Effectivement, depuis des mois, Tchadiens et Camerounais ont considérablement renforcé les contrôles à leurs frontières pour empêcher les infiltrations de Boko Haram mais aussi le trafic d'armes en provenance de Libye à destination des islamistes.
Bien équipés, les hommes de Boko Haram sont aussi généralement très nombreux lorsqu'ils lancent leurs raids. Et ils enregistrent des pertes énormes. Les bilans militaires officiels des armées engagées dans la guerre font régulièrement état de dizaines, voire de centaines de tués dans les rangs de la secte. L’armée nigériane a assuré avoir tué plus de 300 combattants de Boko Haram en reprenant cette semaine la ville de Monguno, dans l‘État de Borno, dans le nord-est du pays.
Ces bilans sont certes invérifiables de sources indépendantes, mais à plusieurs reprises ils ont été corroborés par des témoignages d'habitants recueillis par l'AFP. Pour supporter de telles pertes, de combien de combattants dispose Boko Haram ? Des estimations parcellaires avancent le chiffre de quelques milliers - de 4 000 à 6 000 combattants, selon le renseignement américain. Mais ces estimations cadrent difficilement avec la multiplicité des attaques, des pertes et de l'intensité du recrutement.
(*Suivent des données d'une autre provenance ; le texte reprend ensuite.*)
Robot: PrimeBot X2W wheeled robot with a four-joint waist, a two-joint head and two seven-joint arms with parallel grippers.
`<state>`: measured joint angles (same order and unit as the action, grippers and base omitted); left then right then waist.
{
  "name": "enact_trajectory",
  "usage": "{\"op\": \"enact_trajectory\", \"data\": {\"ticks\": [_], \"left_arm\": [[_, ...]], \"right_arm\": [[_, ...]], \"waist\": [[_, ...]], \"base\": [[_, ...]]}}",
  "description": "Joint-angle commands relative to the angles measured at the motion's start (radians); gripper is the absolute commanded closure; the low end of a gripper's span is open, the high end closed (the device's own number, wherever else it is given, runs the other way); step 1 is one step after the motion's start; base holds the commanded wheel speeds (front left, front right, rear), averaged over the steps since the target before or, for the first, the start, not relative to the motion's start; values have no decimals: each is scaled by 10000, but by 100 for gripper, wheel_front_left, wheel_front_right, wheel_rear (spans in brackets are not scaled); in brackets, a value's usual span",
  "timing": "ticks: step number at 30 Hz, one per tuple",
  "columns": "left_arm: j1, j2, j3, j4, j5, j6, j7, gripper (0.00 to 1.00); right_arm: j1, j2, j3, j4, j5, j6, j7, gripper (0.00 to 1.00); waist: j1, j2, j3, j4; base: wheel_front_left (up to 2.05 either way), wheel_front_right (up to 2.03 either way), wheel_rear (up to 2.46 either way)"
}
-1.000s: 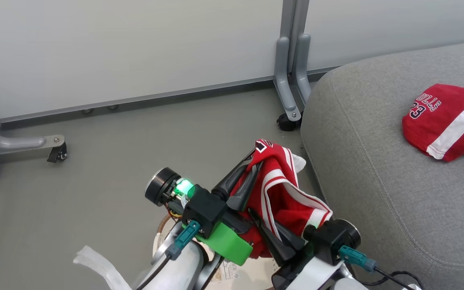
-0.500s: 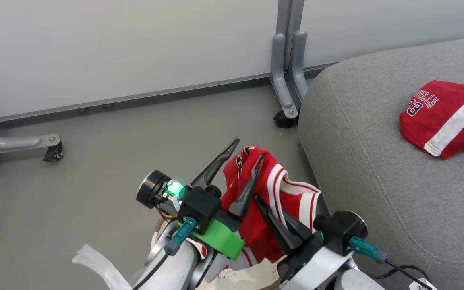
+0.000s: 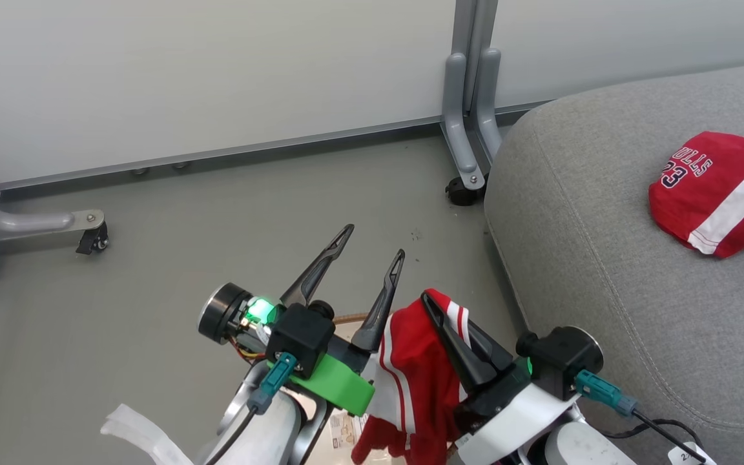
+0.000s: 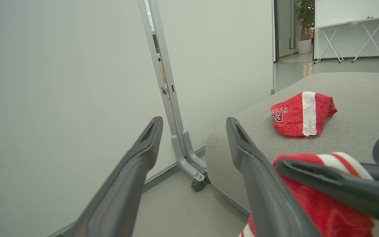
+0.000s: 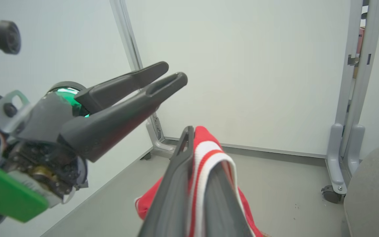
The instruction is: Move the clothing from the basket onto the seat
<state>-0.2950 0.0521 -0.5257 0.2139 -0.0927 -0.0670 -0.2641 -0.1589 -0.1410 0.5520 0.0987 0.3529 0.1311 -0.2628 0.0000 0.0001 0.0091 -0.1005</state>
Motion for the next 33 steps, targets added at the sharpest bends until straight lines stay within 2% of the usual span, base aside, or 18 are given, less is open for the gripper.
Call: {"op": "enact_trajectory", "data": {"ticks": [1, 20, 28, 33], "left_arm": [[160, 50, 48, -30, 137, 5, -4, 0], [206, 29, 303, 182, 170, -147, -4, 0], [292, 23, 409, 373, -68, -286, -2, 0], [416, 157, 556, 183, 9, -372, -4, 0]], "right_arm": [[15, -19, -3, -58, -80, -7, -30, 100], [-88, -86, -221, -229, -192, -7, -30, 100], [-277, -220, -944, -795, -630, -7, -30, 100], [-459, -433, -1642, -1373, -925, -9, -30, 100]], "waist": [[0, -1, -9, 1], [0, -1, 159, -92], [0, -1, 661, -333], [0, -1, 1224, -854]], "base": [[0, 0, 0], [0, 0, 0], [0, 0, 0], [0, 0, 0]]}}
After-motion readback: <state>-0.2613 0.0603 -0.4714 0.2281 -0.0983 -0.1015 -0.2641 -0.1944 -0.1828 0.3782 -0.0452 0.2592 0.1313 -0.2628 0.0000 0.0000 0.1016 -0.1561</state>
"Le nombre de combattants de Boko Haram est difficilement quantifiable. Certains experts l’évaluent à 30 000", confiait récemment à France 24 Pauline Guibbaud, auteure du livre "Boko Haram : Histoire d'un islamisme sahélien" (L’Harmattan) et chercheure-associée au Groupe de recherche et d’information sur la paix et la sécurité (Grip).
Depuis des mois, des notables camerounais et nigériens des zones frontalières des fiefs du groupe font état de campagnes de recrutement - forcé ou moyennant finances - par les islamistes dans les villages. De fait, "il est très difficile d'avoir à ce sujet des informations fiables, puisque le terrain est pour les chercheurs, comme pour les journalistes, quasiment interdit d'accès", note Cédric Jourde. Et d’ajouter : "Je ne suis pas sûr que les services de renseignement en sachent beaucoup plus."
Enjeux financiers et politiques
L’opacité est également de mise pour le fonctionnement du groupe. Son chef, le fanatique Abubakar Shekau, apparaît certes régulièrement dans des vidéos incendiaires. Mais on ignore tout de l'organisation opérationnelle, de la coordination, en passant par la planification, à l’exécution des attaques.
Le chercheur canadien avance la possibilité d'"une nébuleuse, une constellation" de groupes ayant à un moment donné des intérêts communs dans un climat de violences exacerbé par la campagne électorale de la présidentielle, reportée au 28 mars.
"Le Nigeria est un pays extraordinairement complexe", rappelait récemment à l'AFP un responsable militaire occidental, ajoutant que "Boko Haram, c'est particulier" parmi les mouvements jihadistes. Le groupe joue sur les multiples enjeux de pouvoir au sein du pays le plus peuplé du continent africain : sur la traditionnelle fracture confessionnelle entre le Nord majoritairement musulman et le Sud majoritairement chrétien, mais aussi sur les rivalités et les enjeux politico-financiers locaux.
Dans ce registre, "des gens ayant des moyens économiques assez importants dans l'est du Nigeria contribuent d'une manière ou d'une autre à l'achat d'armement en faveur de Boko Haram", assène Cédric Jourde.